An answer that reproduces all the entries exactly is what is needed.

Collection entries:
----

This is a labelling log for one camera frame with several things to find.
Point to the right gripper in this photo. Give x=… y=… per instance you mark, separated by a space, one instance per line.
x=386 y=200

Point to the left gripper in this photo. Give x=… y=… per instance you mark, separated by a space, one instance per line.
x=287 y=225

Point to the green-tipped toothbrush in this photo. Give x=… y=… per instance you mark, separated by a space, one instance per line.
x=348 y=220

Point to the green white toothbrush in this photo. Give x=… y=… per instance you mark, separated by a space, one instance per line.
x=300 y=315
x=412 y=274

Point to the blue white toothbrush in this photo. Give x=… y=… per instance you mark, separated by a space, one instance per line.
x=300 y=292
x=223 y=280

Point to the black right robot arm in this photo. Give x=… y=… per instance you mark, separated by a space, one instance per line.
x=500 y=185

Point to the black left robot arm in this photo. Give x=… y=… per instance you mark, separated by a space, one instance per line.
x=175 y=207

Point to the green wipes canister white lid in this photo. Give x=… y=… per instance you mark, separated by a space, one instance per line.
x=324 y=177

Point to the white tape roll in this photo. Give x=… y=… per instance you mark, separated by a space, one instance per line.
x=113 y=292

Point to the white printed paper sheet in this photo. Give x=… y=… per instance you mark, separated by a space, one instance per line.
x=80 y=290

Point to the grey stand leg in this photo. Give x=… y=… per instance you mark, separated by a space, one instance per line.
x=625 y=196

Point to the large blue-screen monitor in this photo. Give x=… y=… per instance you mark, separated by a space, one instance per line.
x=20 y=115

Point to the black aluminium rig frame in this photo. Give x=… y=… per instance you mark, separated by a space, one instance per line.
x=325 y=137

----

ANSWER TO THE EXERCISE:
This is a labelling log for one camera frame with several things to find.
Point to the right gripper in this photo. Give x=… y=… per instance you mark, separated by a space, one instance per line.
x=386 y=200

Point to the left gripper in this photo. Give x=… y=… per instance you mark, separated by a space, one instance per line.
x=287 y=225

Point to the green-tipped toothbrush in this photo. Give x=… y=… per instance you mark, separated by a space, one instance per line.
x=348 y=220

Point to the green white toothbrush in this photo. Give x=… y=… per instance you mark, separated by a space, one instance per line.
x=300 y=315
x=412 y=274

Point to the blue white toothbrush in this photo. Give x=… y=… per instance you mark, separated by a space, one instance per line.
x=300 y=292
x=223 y=280

Point to the black right robot arm in this photo. Give x=… y=… per instance you mark, separated by a space, one instance per line.
x=500 y=185

Point to the black left robot arm in this photo. Give x=… y=… per instance you mark, separated by a space, one instance per line.
x=175 y=207

Point to the green wipes canister white lid in this photo. Give x=… y=… per instance you mark, separated by a space, one instance per line.
x=324 y=177

Point to the white tape roll in this photo. Give x=… y=… per instance you mark, separated by a space, one instance per line.
x=113 y=292

Point to the white printed paper sheet in this photo. Give x=… y=… per instance you mark, separated by a space, one instance per line.
x=80 y=290

Point to the grey stand leg in this photo. Give x=… y=… per instance you mark, separated by a space, one instance per line.
x=625 y=196

Point to the large blue-screen monitor in this photo. Give x=… y=… per instance you mark, separated by a space, one instance per line.
x=20 y=115

Point to the black aluminium rig frame in this photo. Give x=… y=… per instance you mark, separated by a space, one instance per line.
x=325 y=137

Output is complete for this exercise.